### GOAL OF THE EXERCISE
Your response should reproduce every line of the entries that contains the word "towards".

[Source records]
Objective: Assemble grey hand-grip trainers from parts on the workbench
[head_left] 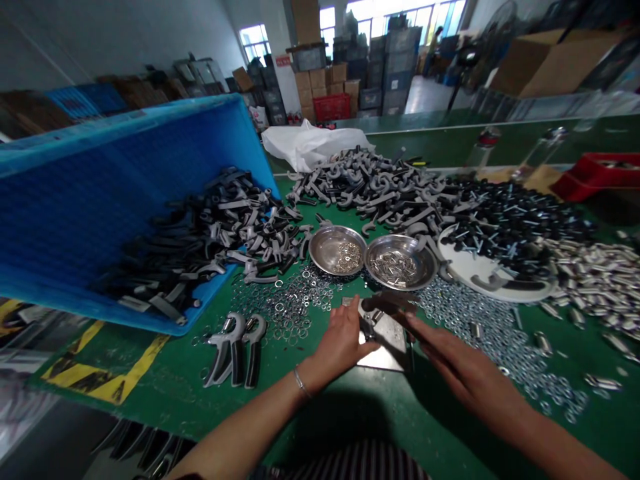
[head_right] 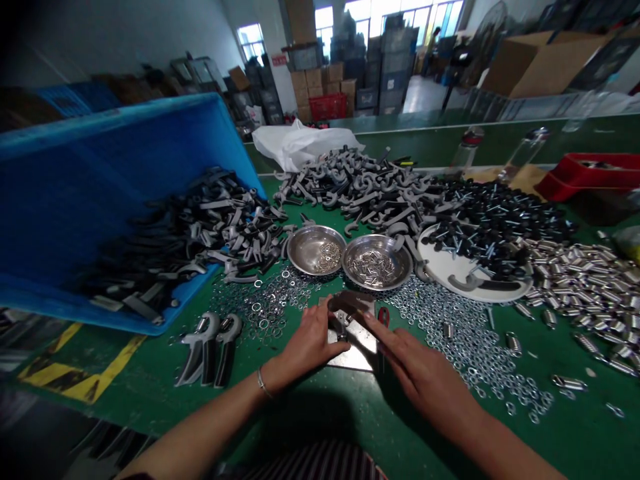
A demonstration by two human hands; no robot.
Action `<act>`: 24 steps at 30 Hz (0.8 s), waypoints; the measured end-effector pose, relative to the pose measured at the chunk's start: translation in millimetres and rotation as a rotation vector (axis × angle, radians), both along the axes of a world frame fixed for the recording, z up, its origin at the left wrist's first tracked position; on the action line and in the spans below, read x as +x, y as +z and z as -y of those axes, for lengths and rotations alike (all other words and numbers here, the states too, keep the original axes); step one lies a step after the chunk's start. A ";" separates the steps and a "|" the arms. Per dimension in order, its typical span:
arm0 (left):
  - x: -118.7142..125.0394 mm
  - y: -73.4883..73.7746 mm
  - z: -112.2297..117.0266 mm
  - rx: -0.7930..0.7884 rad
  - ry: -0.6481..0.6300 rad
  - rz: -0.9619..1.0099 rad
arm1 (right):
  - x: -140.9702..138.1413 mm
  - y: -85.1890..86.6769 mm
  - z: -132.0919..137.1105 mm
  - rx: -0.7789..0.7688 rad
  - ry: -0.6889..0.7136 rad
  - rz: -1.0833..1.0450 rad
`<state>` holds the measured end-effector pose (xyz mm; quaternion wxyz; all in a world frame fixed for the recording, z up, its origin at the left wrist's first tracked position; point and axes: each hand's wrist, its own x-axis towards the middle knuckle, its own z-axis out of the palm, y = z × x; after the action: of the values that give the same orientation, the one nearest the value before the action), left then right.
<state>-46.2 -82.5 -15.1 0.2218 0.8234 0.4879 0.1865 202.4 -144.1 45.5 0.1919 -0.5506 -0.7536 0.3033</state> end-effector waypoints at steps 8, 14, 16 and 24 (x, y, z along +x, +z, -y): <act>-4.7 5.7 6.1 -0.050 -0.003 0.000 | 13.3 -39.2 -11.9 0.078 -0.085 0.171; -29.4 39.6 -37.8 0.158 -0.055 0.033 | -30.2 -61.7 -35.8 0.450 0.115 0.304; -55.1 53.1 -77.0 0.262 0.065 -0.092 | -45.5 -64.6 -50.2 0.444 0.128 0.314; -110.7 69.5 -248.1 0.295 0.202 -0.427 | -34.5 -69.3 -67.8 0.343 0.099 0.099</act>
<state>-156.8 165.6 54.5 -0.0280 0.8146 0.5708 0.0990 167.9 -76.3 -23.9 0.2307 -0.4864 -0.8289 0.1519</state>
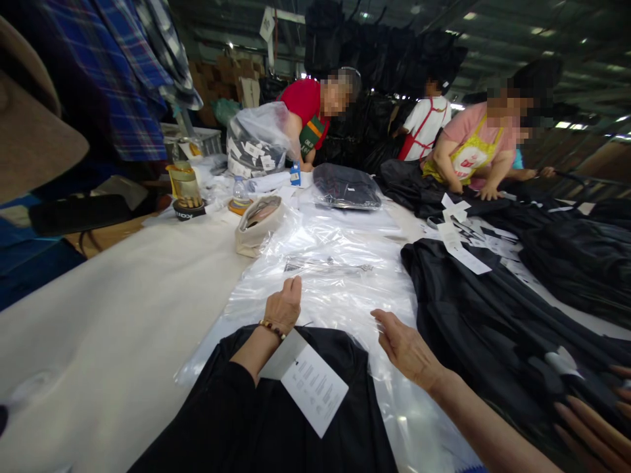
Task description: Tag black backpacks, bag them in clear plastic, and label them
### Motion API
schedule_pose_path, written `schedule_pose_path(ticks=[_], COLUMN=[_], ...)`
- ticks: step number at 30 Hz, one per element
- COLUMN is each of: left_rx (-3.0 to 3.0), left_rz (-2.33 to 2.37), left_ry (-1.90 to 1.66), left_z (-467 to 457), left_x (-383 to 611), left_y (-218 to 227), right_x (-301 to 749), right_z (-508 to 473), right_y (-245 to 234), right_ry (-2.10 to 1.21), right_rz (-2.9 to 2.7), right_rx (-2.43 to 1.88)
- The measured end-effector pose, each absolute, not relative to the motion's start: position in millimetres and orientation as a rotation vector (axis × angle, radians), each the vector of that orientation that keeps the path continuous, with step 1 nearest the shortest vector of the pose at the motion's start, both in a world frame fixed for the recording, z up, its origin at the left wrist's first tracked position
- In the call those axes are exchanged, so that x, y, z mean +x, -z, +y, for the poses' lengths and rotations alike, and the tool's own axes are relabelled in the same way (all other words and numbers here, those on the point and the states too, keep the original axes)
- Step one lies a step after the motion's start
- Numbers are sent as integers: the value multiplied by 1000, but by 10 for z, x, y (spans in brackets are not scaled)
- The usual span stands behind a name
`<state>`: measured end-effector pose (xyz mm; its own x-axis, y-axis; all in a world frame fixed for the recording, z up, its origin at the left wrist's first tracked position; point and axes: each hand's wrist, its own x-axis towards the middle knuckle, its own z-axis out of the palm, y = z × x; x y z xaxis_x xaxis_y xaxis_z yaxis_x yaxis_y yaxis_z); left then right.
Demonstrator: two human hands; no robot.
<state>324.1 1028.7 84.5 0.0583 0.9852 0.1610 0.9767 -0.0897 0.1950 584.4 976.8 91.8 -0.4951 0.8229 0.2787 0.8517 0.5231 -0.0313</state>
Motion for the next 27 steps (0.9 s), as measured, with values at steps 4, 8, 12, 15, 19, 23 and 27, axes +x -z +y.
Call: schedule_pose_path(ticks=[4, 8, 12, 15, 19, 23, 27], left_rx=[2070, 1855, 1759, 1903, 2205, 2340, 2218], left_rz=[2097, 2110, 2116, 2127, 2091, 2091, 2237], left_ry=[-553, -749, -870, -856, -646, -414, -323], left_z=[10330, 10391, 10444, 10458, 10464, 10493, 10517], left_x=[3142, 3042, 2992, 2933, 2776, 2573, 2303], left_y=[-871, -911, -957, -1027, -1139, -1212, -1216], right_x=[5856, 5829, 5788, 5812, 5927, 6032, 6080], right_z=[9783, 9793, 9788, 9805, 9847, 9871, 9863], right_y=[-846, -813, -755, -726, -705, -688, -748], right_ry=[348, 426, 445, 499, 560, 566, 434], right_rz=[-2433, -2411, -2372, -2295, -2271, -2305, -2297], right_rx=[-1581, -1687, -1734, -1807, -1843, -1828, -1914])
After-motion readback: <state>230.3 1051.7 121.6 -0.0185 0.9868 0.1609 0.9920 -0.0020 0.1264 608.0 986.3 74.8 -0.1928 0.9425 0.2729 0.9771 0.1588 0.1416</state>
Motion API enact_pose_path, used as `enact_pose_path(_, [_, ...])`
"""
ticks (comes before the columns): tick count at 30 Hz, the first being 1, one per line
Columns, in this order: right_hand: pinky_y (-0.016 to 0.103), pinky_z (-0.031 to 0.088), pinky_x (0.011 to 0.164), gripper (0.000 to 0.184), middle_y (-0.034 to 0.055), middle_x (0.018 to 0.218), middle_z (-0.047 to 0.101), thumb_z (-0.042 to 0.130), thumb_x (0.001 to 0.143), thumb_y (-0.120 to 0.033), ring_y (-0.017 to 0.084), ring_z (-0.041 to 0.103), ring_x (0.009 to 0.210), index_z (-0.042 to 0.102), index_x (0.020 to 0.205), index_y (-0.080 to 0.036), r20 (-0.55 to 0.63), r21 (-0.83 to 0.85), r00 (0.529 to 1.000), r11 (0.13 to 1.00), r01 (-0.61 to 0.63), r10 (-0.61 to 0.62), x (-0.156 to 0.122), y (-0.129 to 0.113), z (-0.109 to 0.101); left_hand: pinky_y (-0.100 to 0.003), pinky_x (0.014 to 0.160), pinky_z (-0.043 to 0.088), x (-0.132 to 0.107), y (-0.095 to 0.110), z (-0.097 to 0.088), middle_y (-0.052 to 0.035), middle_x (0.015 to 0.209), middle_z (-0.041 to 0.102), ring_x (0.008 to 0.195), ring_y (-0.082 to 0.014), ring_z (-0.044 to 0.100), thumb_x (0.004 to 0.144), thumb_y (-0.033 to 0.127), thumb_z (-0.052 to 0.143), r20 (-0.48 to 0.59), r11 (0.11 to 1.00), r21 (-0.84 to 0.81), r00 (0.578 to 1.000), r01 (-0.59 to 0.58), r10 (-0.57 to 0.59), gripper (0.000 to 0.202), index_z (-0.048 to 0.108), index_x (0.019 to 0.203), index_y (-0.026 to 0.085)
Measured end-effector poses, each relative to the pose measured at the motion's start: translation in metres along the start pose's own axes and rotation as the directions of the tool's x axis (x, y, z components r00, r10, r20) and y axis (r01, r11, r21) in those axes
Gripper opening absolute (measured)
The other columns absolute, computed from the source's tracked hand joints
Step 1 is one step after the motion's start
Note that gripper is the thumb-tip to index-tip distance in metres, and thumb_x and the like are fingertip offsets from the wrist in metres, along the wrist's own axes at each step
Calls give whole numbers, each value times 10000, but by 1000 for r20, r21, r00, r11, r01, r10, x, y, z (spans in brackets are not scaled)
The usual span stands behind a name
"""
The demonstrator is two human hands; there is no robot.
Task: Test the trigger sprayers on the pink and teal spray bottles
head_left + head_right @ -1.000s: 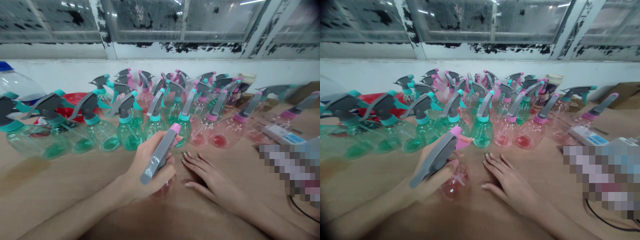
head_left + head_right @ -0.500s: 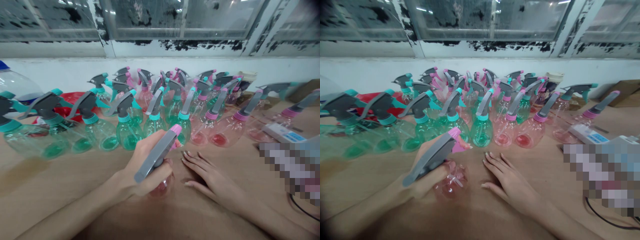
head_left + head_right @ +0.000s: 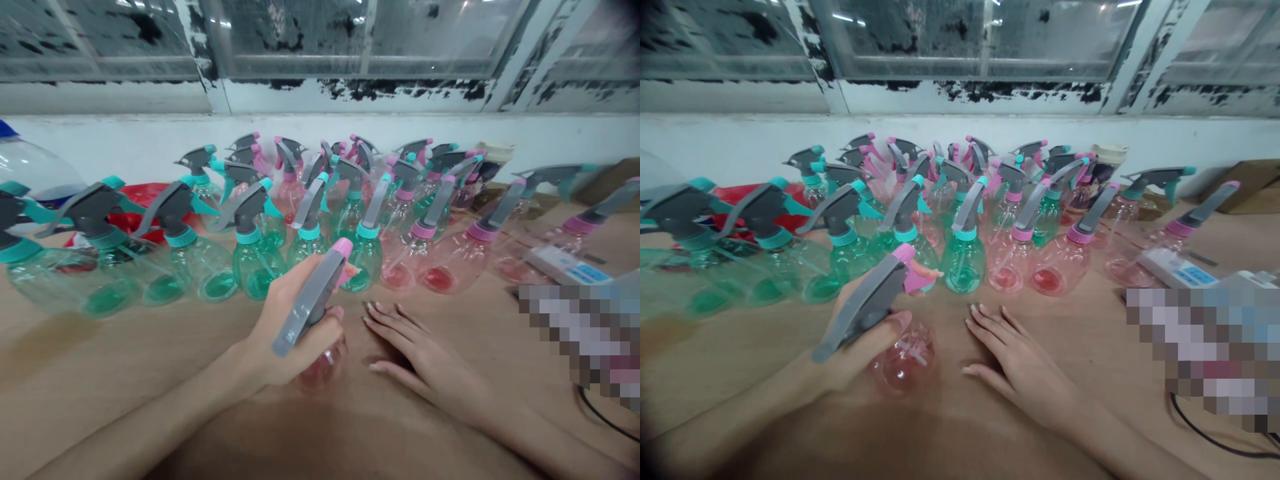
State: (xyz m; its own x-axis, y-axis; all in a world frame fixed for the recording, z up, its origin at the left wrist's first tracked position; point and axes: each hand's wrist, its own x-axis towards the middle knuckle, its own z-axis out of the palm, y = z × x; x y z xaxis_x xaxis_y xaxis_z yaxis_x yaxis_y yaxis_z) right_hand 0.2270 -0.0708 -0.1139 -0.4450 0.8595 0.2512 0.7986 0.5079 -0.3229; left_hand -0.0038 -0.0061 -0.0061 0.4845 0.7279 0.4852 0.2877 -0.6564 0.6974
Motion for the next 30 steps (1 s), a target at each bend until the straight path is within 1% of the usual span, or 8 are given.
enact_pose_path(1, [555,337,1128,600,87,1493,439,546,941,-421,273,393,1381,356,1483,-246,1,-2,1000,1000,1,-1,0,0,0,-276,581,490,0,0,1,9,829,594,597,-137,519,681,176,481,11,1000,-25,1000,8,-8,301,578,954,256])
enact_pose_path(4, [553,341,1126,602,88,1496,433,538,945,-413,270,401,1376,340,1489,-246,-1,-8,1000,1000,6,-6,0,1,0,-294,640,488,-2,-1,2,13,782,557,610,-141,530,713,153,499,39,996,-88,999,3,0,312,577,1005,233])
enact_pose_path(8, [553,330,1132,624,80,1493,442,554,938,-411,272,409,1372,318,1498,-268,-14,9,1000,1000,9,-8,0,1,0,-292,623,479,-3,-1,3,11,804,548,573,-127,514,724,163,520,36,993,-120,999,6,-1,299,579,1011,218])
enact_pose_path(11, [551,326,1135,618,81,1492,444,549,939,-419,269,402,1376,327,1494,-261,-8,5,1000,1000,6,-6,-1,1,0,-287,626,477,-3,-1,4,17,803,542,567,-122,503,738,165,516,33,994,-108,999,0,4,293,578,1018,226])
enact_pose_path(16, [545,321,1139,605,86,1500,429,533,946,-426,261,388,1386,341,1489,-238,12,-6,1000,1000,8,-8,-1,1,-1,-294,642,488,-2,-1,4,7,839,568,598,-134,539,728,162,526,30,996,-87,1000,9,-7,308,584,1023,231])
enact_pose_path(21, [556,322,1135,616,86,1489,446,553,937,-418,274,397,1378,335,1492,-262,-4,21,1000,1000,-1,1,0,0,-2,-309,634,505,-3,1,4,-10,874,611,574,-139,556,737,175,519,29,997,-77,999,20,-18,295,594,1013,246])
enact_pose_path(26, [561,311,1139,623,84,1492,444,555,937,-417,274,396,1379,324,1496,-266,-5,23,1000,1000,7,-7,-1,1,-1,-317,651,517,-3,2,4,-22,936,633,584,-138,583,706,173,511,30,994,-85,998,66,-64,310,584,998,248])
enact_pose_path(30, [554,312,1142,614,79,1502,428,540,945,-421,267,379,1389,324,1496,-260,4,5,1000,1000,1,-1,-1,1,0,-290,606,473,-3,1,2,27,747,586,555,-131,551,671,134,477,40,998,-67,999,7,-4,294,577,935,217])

### WORKED SOLUTION
`<state>` holds the measured end-effector pose (xyz mm; quaternion wxyz; all in a world frame fixed for the recording, z up, its origin at the left wrist's first tracked position; point and axes: each hand's wrist, its own x-axis towards the middle knuckle, its own z-axis out of the palm, y = z × x; after the action: of the values that give the same orientation, the one nearest the value before the action), left then right.
`<state>`: measured end-effector pose (xyz mm; its own x-axis, y-axis; all in a world frame fixed for the recording, z up, its origin at the left wrist's first tracked position; point and axes: each hand's wrist, its own x-axis towards the middle knuckle, its own z-axis out of the palm, y = z × x; x y z xaxis_x xaxis_y xaxis_z yaxis_x yaxis_y yaxis_z); left then right.
State: (xyz m; its own x-axis, y-axis; all in a world frame fixed for the recording, z up, its origin at the left wrist's first tracked position; point and axes: each hand's wrist, its own x-axis towards the middle knuckle, its own z-axis out of the palm, y = z × x; x y z xaxis_x xaxis_y xaxis_z yaxis_x yaxis_y yaxis_z) right_hand 0.2270 -0.0708 -0.1139 -0.4450 0.8595 0.2512 0.7986 0.5079 -0.3229; left_hand -0.0038 -0.0061 -0.0061 0.4845 0.7279 0.4852 0.2877 -0.6564 0.6974

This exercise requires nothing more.